I guess I would say there are other cultures in the world centered around
other belief systems (not always religious) that are impossible to grasp as an
outsider. As somebody who has lived in both KSA and UAE for a long time, I can
tell you that people from the UAE are the most generous, kind, and honestly
classy people you will come across (something that is not accounted for when
generalizing them as a barbaric people like many do in this post)

I have never seen an Emirati as much as yell at somebody in the streets.
Happiness of citizens is actively discussed and worked on, on a government
level. Seeing the police makes me feel safe, not threatened.

Maybe that’s why there are so many expatriates there.

You should totally visit. It’s an amazing place.

------
ssijak
True story : I went on a vacation in Dubai and Abu Dabhi with my wife. 1-2
days priot I sold my iphone to some random guy and brought that cash with me.
I imedietly exchanged 100 euros in Dubai after I landed to have some of their
currency for small things. I also exchanged larger amount in a hotel before
paying for it and moving to a different hotel to explore another part of the
emirate.

Anyhow, one day later my phone is ringing with some strange number calling. It
was a manager from the first hotel saying that I used counterfited euro bills
in their hotel. My heart sank reeeally hard in an instant. He said he is sure
because only I exchanged euros before they went to the bank to store the money
or whatever. The bank informed them that they are fake bills and by the law he
said they need to say who used them. BUT, that was my lucky day and the
manager said that they did not report me and will not if I repay them with
real money. I imidately agreed and asked them for a way to pay with a CC
because I was in another part of the emirate, they agreed and that was
settled, I overpeyed a bit because he probably saved me.

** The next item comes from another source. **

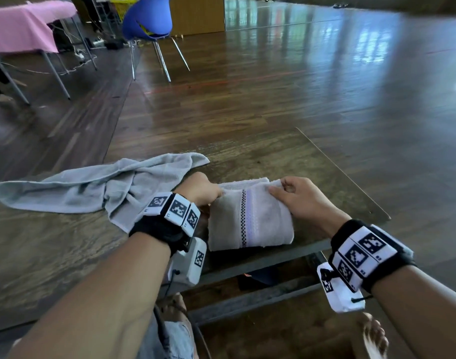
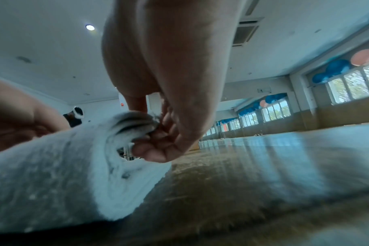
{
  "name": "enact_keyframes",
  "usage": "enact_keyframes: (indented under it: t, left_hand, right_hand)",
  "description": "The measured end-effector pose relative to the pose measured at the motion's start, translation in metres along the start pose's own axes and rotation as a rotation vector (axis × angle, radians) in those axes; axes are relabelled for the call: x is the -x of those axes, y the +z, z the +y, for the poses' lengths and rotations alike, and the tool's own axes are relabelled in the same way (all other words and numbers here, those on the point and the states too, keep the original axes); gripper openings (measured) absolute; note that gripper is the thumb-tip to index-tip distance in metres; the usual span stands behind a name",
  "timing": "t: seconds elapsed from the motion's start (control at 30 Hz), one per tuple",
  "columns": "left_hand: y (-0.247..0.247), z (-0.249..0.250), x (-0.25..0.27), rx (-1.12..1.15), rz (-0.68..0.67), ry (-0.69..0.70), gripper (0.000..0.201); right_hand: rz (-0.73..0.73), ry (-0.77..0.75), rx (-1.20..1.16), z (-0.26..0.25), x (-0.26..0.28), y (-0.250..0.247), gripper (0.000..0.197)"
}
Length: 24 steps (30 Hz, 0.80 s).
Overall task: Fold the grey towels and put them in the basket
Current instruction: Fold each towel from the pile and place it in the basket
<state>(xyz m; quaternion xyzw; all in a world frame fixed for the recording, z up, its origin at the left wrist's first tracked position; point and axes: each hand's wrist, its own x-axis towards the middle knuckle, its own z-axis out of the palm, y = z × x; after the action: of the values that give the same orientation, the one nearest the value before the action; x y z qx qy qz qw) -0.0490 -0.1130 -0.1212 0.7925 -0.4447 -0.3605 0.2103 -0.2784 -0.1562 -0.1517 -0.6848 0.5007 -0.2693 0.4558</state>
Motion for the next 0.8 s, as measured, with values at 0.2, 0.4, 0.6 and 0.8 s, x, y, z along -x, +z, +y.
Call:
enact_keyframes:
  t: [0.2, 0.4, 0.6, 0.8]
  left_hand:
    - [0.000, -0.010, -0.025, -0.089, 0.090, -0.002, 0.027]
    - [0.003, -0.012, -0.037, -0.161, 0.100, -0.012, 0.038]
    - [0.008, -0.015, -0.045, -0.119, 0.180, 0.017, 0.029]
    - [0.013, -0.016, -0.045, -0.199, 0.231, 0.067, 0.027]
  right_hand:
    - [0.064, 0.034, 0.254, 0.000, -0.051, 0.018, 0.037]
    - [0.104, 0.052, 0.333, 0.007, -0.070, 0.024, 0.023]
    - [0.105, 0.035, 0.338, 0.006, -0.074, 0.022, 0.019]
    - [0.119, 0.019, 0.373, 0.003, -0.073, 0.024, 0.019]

After that I ran to my room and took out all the bills I got from the iPhone
sale and me and my wife needed almost an hour to figgure out that they are
really fake, by looking over the internet and checking what is usually harder
to fake. Tell tell sign was the 3d lines/bumps on parts of the bill.
Everything else looked perfectly well!!! Now, I was confused why the money
changer at the airport did not bust me right away so I went to a mall and
exhanged another bill (which was real, not counterfited) and they just took it
without checking. Few days later when leaving the country I was very scared on
the boreder/aurport police check point but everything went well. Uff. I was so
close to having a horror story myself... I immidiately reported to the police
in my country what has happened.

Before this I never ever had such experience and always naively trusted random
people when I bought and sold things on the internet. Now I know better. Was
so close to be really screwed by some random guy because of some small amount
of money.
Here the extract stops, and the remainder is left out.